-- Your assignment --
Print only the line with "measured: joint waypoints" and the lines after it, ending with the last line of the material, each exactly as it stands.

-- Data records --
# # #

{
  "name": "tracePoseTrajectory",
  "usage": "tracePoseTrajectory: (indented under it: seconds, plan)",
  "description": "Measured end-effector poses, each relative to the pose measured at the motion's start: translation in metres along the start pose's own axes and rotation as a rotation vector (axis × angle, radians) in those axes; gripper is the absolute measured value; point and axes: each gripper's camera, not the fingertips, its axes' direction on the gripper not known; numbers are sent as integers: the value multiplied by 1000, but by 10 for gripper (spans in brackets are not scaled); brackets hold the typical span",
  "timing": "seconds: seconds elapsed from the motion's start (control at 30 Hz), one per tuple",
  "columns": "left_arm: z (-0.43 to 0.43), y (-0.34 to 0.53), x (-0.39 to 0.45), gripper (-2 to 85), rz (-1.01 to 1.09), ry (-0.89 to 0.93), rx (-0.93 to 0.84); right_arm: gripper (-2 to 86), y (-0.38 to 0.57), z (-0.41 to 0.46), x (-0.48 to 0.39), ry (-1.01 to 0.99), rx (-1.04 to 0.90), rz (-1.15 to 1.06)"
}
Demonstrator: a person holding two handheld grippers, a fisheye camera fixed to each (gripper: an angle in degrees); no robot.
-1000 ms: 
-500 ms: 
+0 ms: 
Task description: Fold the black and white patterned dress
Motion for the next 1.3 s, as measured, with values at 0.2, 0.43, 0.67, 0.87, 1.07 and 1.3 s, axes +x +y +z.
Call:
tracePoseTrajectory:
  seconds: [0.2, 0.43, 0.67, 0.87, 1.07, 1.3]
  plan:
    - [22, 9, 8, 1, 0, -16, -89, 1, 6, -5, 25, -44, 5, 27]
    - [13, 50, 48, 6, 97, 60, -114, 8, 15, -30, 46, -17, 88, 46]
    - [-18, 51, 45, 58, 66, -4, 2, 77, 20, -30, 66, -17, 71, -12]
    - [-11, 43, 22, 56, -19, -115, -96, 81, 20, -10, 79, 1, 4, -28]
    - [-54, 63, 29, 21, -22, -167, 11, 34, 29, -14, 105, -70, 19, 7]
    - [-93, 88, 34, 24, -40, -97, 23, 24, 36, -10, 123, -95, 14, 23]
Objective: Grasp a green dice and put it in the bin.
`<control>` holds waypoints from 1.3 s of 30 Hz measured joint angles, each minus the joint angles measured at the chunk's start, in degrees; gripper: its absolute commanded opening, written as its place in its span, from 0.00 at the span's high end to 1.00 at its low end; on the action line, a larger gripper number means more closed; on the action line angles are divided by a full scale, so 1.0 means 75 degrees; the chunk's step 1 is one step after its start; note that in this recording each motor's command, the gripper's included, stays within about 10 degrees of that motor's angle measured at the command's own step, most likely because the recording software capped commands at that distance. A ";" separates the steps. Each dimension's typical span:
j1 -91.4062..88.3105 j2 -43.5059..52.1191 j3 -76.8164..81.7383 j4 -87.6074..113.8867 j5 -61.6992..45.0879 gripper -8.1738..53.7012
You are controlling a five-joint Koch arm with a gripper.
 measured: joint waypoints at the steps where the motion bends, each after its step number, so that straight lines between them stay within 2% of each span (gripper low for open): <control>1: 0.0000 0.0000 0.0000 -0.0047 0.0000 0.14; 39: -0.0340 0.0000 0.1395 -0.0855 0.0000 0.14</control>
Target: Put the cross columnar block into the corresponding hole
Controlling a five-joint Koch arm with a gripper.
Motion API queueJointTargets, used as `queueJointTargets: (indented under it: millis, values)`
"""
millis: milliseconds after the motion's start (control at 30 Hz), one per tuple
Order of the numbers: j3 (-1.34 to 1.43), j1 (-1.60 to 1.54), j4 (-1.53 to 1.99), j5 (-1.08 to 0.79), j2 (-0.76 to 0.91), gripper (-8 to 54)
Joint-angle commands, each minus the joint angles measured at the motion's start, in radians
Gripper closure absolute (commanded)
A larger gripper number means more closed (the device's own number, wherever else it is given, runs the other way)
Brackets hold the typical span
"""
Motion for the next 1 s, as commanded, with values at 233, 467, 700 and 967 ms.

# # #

-- Result for this exercise --
 measured: joint waypoints at the steps where the motion bends, each after its step number, so that straight lines between them stay within 2% of each span (gripper low for open): <control>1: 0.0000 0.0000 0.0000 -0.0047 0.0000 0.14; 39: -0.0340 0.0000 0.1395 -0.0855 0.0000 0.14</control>
Target: Put the cross columnar block into the corresponding hole
Controlling a five-joint Koch arm with a gripper.
Motion API queueJointTargets, used as `queueJointTargets: (indented under it: millis, values)`
"""
millis: milliseconds after the motion's start (control at 30 Hz), one per tuple
Order of the numbers: j3 (-1.34 to 1.43), j1 (-1.60 to 1.54), j4 (-1.53 to 1.99), j5 (-1.08 to 0.79), j2 (-0.76 to 0.91), gripper (-8 to 54)
Joint-angle commands, each minus the joint angles measured at the motion's start, in radians
Gripper closure absolute (commanded)
A larger gripper number means more closed (the device's own number, wherever else it is given, runs the other way)
Brackets hold the typical span
"""
Motion for the next 1 s, as commanded, with values at 233, 467, 700 and 967 ms.

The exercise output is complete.